Questo ragazzo, della via Gluck,
si divertiva a giocare con me,
ma un giorno disse: “Vado in città!”
E lo diceva mentre piangeva,
io gli domando: “Amico,
non sei contento?
Vai finalmente a stare in città!
Là troverai le cose che non hai avuto qui:
potrai lavarti in casa senza andar giù nel cortile”.
“Mio caro amico”, disse, “Qui sono nato,
e in questa strada ora lascio il mio cuore.
Ma come fai, a non capire?
È una fortuna per voi che restate,
a piedi nudi a giocare nei prati,
mentre là in centro, io respiro il cemento!
Ma verrà un giorno che ritornerò, ancora qui,
e sentirò l’amico treno che fischia così: wa wa”.

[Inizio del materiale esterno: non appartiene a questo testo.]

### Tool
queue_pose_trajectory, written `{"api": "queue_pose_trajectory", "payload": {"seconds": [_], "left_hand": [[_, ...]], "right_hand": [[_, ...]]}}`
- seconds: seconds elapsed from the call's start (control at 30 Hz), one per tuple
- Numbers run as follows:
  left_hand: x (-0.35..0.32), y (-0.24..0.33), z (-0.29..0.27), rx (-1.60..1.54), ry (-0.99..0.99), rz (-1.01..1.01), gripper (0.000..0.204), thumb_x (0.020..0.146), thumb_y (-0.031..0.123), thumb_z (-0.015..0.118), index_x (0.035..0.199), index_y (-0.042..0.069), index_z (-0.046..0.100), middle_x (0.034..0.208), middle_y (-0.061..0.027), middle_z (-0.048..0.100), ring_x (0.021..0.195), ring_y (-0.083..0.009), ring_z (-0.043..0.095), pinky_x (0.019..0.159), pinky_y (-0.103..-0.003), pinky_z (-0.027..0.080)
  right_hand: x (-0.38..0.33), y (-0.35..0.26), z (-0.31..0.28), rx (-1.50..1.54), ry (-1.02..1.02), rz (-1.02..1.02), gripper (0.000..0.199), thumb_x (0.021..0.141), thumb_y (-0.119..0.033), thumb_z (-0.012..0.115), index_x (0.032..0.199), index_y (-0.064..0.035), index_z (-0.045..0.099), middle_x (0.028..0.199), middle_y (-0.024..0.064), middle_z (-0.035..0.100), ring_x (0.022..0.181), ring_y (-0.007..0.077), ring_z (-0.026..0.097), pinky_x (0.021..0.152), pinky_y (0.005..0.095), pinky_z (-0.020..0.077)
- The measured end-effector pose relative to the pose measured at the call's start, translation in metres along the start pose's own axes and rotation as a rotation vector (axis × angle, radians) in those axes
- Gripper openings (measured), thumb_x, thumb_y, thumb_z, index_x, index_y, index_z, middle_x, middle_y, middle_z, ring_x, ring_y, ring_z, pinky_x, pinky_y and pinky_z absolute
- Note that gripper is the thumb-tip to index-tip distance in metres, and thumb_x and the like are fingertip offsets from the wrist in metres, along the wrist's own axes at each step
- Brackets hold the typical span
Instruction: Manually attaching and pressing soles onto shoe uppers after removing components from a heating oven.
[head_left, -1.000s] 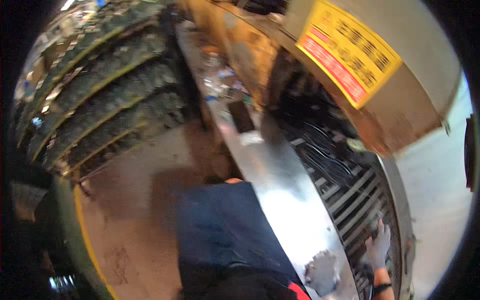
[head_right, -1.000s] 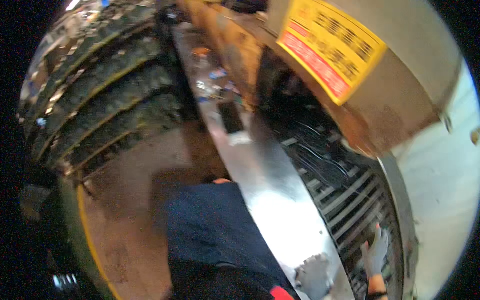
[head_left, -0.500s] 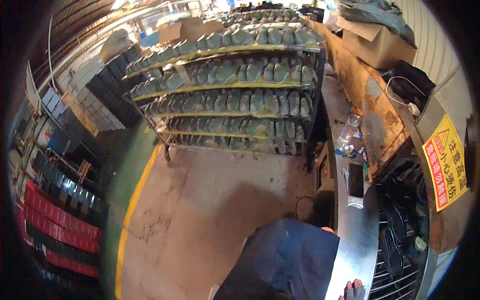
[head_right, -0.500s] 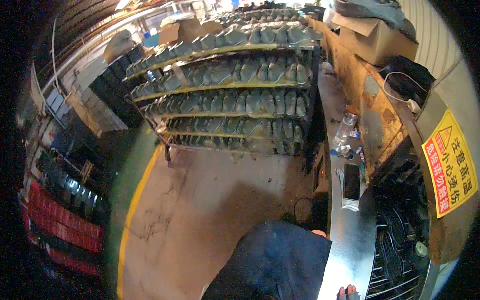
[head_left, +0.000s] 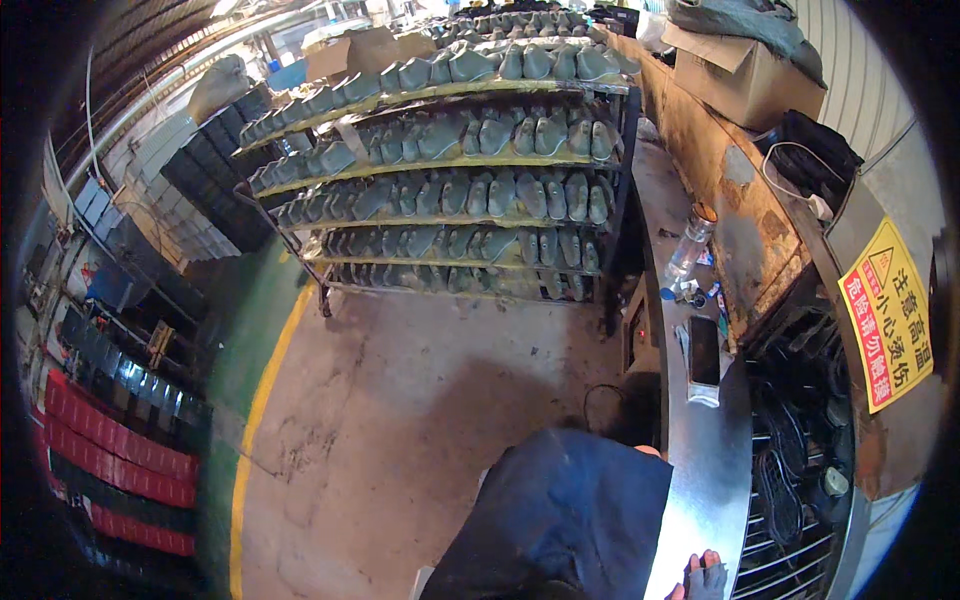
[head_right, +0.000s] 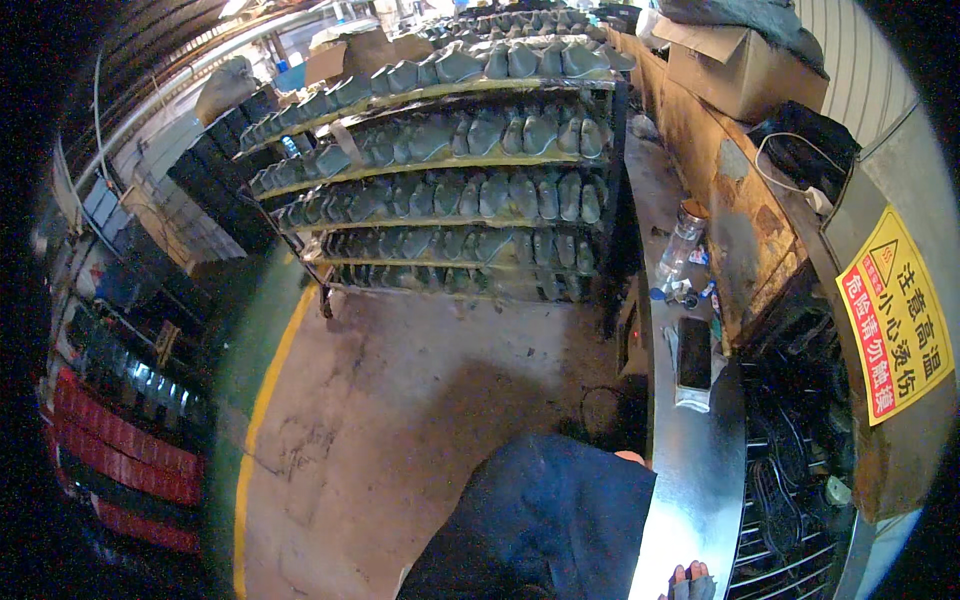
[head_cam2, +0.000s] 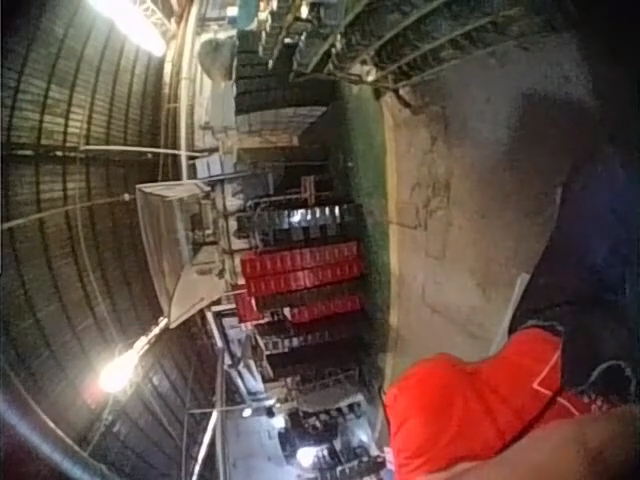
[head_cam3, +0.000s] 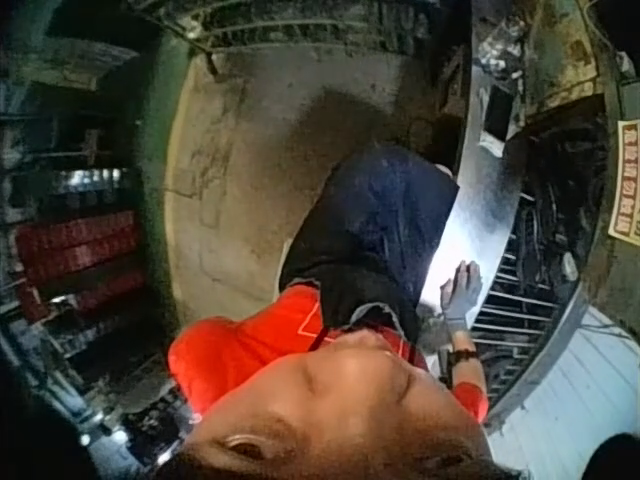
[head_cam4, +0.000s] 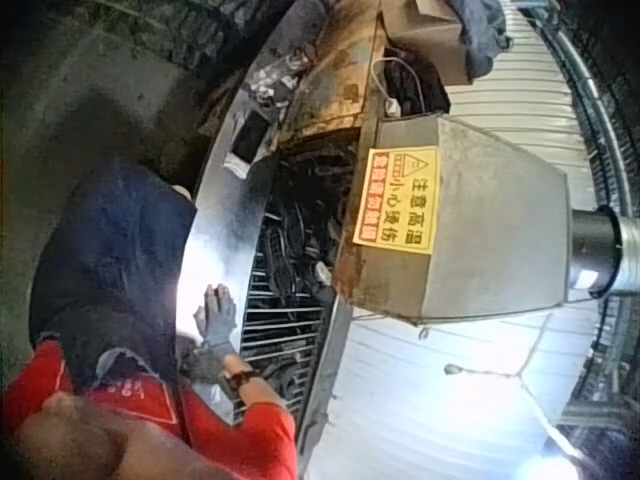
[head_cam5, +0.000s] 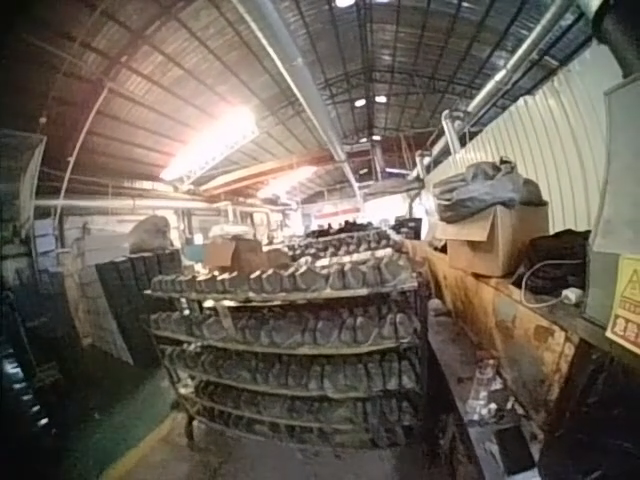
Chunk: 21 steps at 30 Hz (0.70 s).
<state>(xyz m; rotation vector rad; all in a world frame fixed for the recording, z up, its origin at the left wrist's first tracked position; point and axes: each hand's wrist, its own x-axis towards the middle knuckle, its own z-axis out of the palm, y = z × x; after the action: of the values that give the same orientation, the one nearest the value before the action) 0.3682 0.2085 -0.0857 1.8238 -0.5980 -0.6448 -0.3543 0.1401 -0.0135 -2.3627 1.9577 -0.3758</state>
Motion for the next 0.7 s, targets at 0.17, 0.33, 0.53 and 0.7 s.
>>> {"api": "queue_pose_trajectory", "payload": {"seconds": [0.17, 0.33, 0.53, 0.7], "left_hand": [[0.006, 0.006, -0.005, 0.022, -0.031, 0.002, 0.032, 0.110, 0.034, 0.057, 0.125, 0.007, 0.065, 0.098, -0.0030, 0.065, 0.090, -0.0151, 0.063, 0.084, -0.032, 0.054], [0.020, 0.014, 0.002, 0.047, -0.078, 0.005, 0.032, 0.110, 0.034, 0.057, 0.125, 0.007, 0.065, 0.099, -0.0031, 0.065, 0.090, -0.0152, 0.063, 0.084, -0.032, 0.054], [0.040, 0.019, 0.021, 0.066, -0.177, -0.009, 0.032, 0.110, 0.034, 0.058, 0.125, 0.006, 0.065, 0.099, -0.0031, 0.065, 0.090, -0.0153, 0.063, 0.084, -0.032, 0.054], [0.077, 0.012, 0.095, 0.077, -0.428, -0.056, 0.032, 0.109, 0.034, 0.058, 0.125, 0.006, 0.065, 0.099, -0.0032, 0.065, 0.090, -0.0154, 0.063, 0.084, -0.032, 0.054]], "right_hand": [[0.000, 0.002, 0.004, 0.013, 0.006, 0.011, 0.057, 0.095, -0.022, 0.061, 0.150, -0.0045, 0.057, 0.149, 0.0275, 0.053, 0.137, 0.0478, 0.052, 0.113, 0.0577, 0.0420], [0.002, 0.006, 0.005, 0.019, 0.021, 0.003, 0.058, 0.096, -0.023, 0.061, 0.151, -0.0048, 0.057, 0.149, 0.0269, 0.053, 0.136, 0.0471, 0.052, 0.112, 0.0579, 0.0427], [-0.012, 0.012, 0.008, -0.008, 0.014, 0.035, 0.061, 0.092, -0.022, 0.064, 0.150, -0.0053, 0.057, 0.149, 0.0252, 0.054, 0.135, 0.0461, 0.053, 0.111, 0.0573, 0.0447], [-0.026, 0.034, 0.040, -0.021, 0.053, -0.059, 0.066, 0.093, -0.038, 0.064, 0.151, -0.0102, 0.050, 0.153, 0.0231, 0.047, 0.133, 0.0478, 0.052, 0.106, 0.0569, 0.0454]]}}
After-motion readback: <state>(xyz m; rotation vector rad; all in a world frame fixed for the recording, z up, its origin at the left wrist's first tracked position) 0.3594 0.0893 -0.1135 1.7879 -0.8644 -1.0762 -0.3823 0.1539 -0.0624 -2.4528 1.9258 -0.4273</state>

Passano gli anni, ma otto son lunghi,
però quel ragazzo ne ha fatta di strada!
Ma non si scorda, la sua prima casa,
ora coi soldi lui può comperarla!
Torna e non trova, gli amici che aveva,
solo case su case, catrame e cemento.
Là dove c’era l’erba ora c’è, una città,
e quella casa in mezzo al verde ormai, dove sarà?
Eh, non so, non so,
perché continuano
a costruire, le case,
e non lasciano l’erba,
non lasciano l’erba,
non lasciano l’erba,
non lasciano l’erba!
Eh no,
se andiamo avanti così, chissà,
come si farà, chissà?
Chissà, come si farà?
DOMANDE:
1. In che tipo di contesto abita il ragazzo della via Gluck?
2. Quali sono alcuni vantaggi di vivere in città secondo l’amico?
3. Quali sono invece gli svantaggi secondo il ragazzo della via Gluck?
4. Cosa è cambiato dopo otto anni?
5. Puoi individuare alcune parole chiave della canzone?
6. Vai su GOOGLE MAPS e scopri dov’è oggi via Gluck a Milano. Che tipo di zona è? E’ in città o in campagna? Cosa immagini che troveresti oggi in via Gluck?